ECLI:NL:RBDHA:2024:4873
Rechtbank Den Haag
- Eerste aanleg - meervoudig
- Rechtspraak.nl
Vrijspraak van verdachte in diefstalzaak met geweld en bedreiging
Op 5 april 2024 heeft de Rechtbank Den Haag uitspraak gedaan in een strafzaak tegen een verdachte, geboren in 1986, die beschuldigd werd van diefstal met geweld en bedreiging. De tenlastelegging omvatte het wegnemen van een tas met een geldbedrag van ongeveer 158.000 euro en een mobiele telefoon, waarbij gebruik werd gemaakt van een valse politielegitimatie en geweld tegen de aangevers. De rechtbank heeft het onderzoek ter terechtzitting gehouden op verschillende data, waarbij de officier van justitie een gevangenisstraf van 30 maanden eiste. De verdediging pleitte voor vrijspraak, stellende dat er onvoldoende bewijs was voor de betrokkenheid van de verdachte.
De rechtbank heeft de verklaringen van de aangevers en het bewijs tegen de verdachte zorgvuldig gewogen.

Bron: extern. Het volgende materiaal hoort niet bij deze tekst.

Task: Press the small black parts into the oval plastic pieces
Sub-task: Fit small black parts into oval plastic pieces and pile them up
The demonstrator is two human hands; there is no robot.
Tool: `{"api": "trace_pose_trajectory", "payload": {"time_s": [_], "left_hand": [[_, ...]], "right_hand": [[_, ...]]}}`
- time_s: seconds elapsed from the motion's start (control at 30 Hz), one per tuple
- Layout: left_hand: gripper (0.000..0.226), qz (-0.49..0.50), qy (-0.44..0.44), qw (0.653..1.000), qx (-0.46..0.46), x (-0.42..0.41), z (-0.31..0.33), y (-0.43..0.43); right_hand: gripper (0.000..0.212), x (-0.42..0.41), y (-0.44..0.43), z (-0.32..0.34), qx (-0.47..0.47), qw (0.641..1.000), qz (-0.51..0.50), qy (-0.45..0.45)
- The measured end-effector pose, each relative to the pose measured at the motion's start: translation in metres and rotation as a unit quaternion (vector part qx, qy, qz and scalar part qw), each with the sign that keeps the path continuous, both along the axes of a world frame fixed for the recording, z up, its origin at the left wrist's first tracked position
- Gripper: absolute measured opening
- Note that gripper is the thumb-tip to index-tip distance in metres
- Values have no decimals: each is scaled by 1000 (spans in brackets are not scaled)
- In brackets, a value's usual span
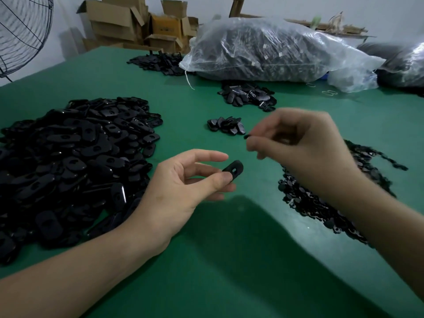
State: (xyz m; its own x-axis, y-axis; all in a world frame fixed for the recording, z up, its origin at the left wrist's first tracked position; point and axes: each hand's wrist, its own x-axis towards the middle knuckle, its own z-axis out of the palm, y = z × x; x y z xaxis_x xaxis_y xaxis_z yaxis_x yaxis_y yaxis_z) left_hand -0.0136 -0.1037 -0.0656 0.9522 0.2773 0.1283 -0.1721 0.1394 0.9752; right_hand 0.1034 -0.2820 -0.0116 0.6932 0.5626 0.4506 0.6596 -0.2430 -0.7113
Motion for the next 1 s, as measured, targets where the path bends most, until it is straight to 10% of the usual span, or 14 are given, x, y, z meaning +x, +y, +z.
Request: {"api": "trace_pose_trajectory", "payload": {"time_s": [0.3,0.8,1.0], "left_hand": [[18,-18,-20,999,32,1,-2,0],[16,-35,2,999,19,0,-1,1],[12,-26,4,999,28,1,-4,2]], "right_hand": [[8,-29,5,-46,115,993,27,13],[6,-35,-5,-44,12,974,-24,-227],[7,-36,-3,-45,39,990,-24,-130]]}}
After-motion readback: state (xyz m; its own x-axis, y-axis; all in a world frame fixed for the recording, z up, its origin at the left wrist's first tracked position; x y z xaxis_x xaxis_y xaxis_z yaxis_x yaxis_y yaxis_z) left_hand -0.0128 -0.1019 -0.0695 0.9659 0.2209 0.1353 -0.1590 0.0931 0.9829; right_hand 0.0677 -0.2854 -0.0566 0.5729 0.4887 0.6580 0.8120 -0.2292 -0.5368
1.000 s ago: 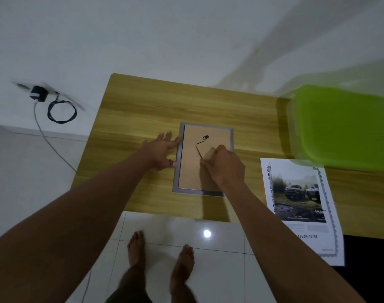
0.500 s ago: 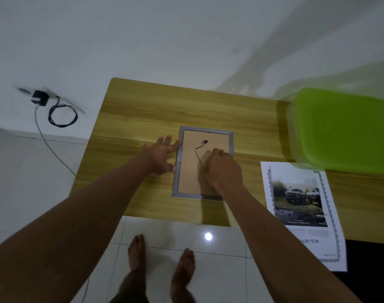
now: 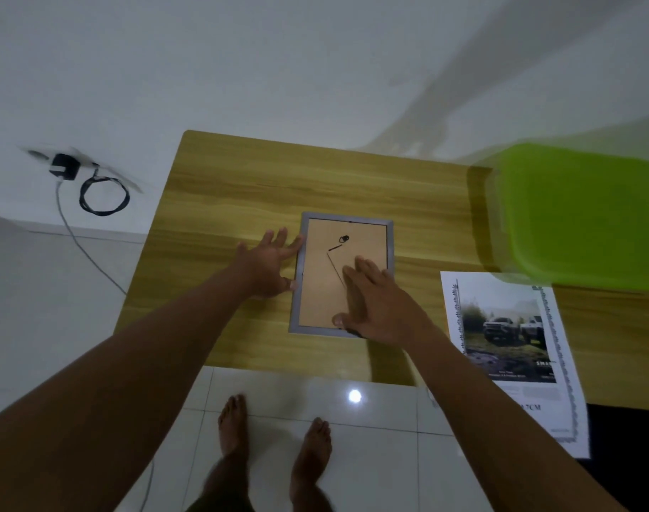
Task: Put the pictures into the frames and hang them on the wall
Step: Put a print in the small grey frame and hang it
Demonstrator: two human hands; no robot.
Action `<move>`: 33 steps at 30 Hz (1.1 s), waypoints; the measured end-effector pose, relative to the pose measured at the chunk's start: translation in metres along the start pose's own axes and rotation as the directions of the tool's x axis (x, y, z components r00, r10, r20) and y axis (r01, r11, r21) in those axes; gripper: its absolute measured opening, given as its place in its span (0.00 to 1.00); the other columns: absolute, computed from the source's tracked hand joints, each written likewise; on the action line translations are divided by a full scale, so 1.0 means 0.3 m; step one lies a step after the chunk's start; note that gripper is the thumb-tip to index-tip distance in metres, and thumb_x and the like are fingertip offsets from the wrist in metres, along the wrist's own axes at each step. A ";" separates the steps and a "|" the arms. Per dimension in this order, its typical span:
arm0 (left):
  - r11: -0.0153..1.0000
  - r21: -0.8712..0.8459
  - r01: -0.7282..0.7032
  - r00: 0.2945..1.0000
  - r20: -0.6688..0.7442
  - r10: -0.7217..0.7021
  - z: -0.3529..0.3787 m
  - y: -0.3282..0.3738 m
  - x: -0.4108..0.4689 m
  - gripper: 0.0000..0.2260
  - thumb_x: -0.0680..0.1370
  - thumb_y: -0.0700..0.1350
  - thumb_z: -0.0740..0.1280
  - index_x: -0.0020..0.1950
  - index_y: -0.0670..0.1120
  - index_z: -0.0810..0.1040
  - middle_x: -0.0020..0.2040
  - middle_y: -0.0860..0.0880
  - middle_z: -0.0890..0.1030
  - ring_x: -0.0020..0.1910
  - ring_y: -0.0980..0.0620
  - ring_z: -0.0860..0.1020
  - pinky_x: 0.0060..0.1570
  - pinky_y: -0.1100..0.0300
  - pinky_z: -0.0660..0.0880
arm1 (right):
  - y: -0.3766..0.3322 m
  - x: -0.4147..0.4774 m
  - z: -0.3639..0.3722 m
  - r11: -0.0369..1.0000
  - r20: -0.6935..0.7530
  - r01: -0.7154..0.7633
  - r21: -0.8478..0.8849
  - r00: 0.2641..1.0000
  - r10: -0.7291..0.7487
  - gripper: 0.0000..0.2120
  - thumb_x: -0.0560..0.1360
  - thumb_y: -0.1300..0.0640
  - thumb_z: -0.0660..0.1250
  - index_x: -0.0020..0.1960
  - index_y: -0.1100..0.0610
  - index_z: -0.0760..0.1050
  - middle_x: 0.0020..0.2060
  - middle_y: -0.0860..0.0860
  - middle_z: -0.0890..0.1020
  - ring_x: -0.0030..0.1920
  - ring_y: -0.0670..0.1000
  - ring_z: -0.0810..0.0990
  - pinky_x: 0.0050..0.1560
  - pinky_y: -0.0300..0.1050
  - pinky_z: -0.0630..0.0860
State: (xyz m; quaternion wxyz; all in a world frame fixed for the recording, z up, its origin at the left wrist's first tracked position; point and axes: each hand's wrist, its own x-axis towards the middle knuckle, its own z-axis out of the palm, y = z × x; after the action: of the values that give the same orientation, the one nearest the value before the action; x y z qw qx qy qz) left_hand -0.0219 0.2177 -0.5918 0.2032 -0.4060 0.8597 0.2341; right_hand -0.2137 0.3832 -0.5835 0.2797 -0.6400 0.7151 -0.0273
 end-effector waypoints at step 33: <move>1.000 0.017 -0.003 0.998 -0.062 0.004 0.005 -0.018 -0.004 0.42 0.73 0.62 0.69 0.77 0.65 0.43 0.79 0.48 0.39 0.78 0.46 0.40 0.71 0.34 0.46 | -0.082 0.072 -0.009 0.993 -0.326 -0.111 -0.034 0.941 0.094 0.25 0.78 0.40 0.61 0.63 0.60 0.71 0.61 0.56 0.74 0.64 0.58 0.71 0.65 0.52 0.70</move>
State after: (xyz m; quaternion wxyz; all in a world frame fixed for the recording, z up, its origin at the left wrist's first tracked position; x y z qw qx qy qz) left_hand -0.0167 0.2163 -0.5936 0.1796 -0.4098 0.8682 0.2145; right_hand -0.1933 0.3579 -0.5792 0.1428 -0.5960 0.7840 -0.0988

De aangever verklaarde dat hij en zijn moeder, die ook als aangever fungeerde, door drie personen in hun woning waren overvallen. De verdachte werd in verband gebracht met de zaak door het kenteken van een auto die op haar naam stond, maar er was geen direct bewijs dat zij daadwerkelijk betrokken was bij de diefstal. De rechtbank concludeerde dat de aanwijzingen tegen de verdachte onvoldoende waren om tot een veroordeling te komen.
Uiteindelijk heeft de rechtbank de verdachte vrijgesproken van het ten laste gelegde feit, omdat niet wettig en overtuigend bewezen kon worden dat zij betrokken was bij de diefstal. De vorderingen van de benadeelde partijen werden niet-ontvankelijk verklaard, en de rechtbank gelastte de teruggave van inbeslaggenomen voorwerpen aan de verdachte. De uitspraak werd gedaan door een meervoudige kamer, bestaande uit drie rechters, en is openbaar uitgesproken.